→ PROBLEM REQUIREMENTS
Show every line in the material below in which the string "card" appears.

→ SUPPLIED INFORMATION
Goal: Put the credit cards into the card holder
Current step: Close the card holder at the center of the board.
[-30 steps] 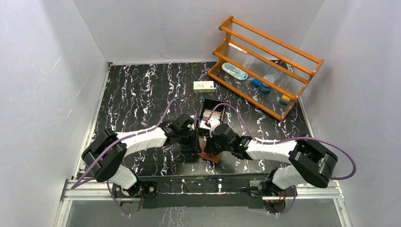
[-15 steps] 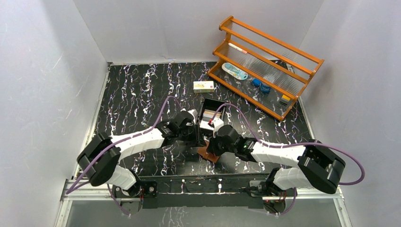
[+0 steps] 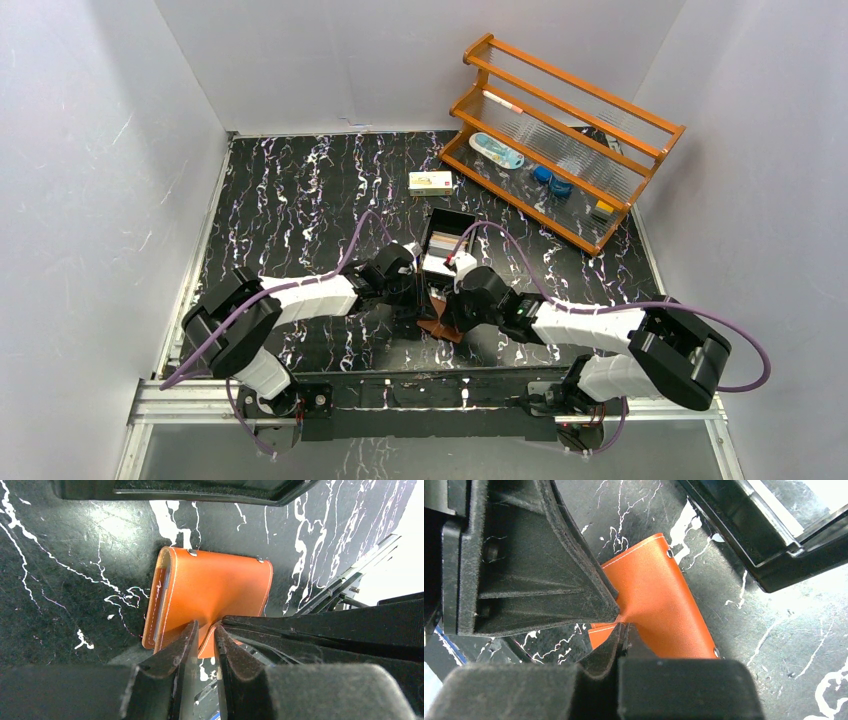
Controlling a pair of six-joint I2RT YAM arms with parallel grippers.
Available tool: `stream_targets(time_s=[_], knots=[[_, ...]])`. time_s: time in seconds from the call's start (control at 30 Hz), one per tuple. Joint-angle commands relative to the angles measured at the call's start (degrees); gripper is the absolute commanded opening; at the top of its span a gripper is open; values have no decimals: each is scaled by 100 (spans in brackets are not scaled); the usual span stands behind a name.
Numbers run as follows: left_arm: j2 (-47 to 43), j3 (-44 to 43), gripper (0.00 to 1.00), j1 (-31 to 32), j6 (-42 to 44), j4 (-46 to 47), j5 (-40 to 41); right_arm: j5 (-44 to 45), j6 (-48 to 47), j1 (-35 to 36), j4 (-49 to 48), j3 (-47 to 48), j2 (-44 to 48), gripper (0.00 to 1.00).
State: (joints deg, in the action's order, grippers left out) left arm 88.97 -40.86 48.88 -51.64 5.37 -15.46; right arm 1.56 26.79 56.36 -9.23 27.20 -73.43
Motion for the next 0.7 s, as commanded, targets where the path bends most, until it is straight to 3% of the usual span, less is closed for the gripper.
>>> stream_targets(time_s=[0.0, 0.3, 0.67], knots=[[-204, 48, 17, 27, 76, -24, 54, 143, -13, -60, -221, -115, 59, 0], [-257, -60, 24, 146, 347, -368, 71, 49, -13, -95, -305, -138, 143, 0], [236, -79, 21, 144, 580, -492, 305, 99, -323, -166, -144, 7, 257, 0]])
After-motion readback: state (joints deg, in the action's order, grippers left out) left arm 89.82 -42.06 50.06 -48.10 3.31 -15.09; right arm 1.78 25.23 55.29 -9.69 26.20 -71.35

→ EXERCISE RESPONSE
Goal: Put the credit cards into the card holder
Current step: Close the card holder at the center of the board.

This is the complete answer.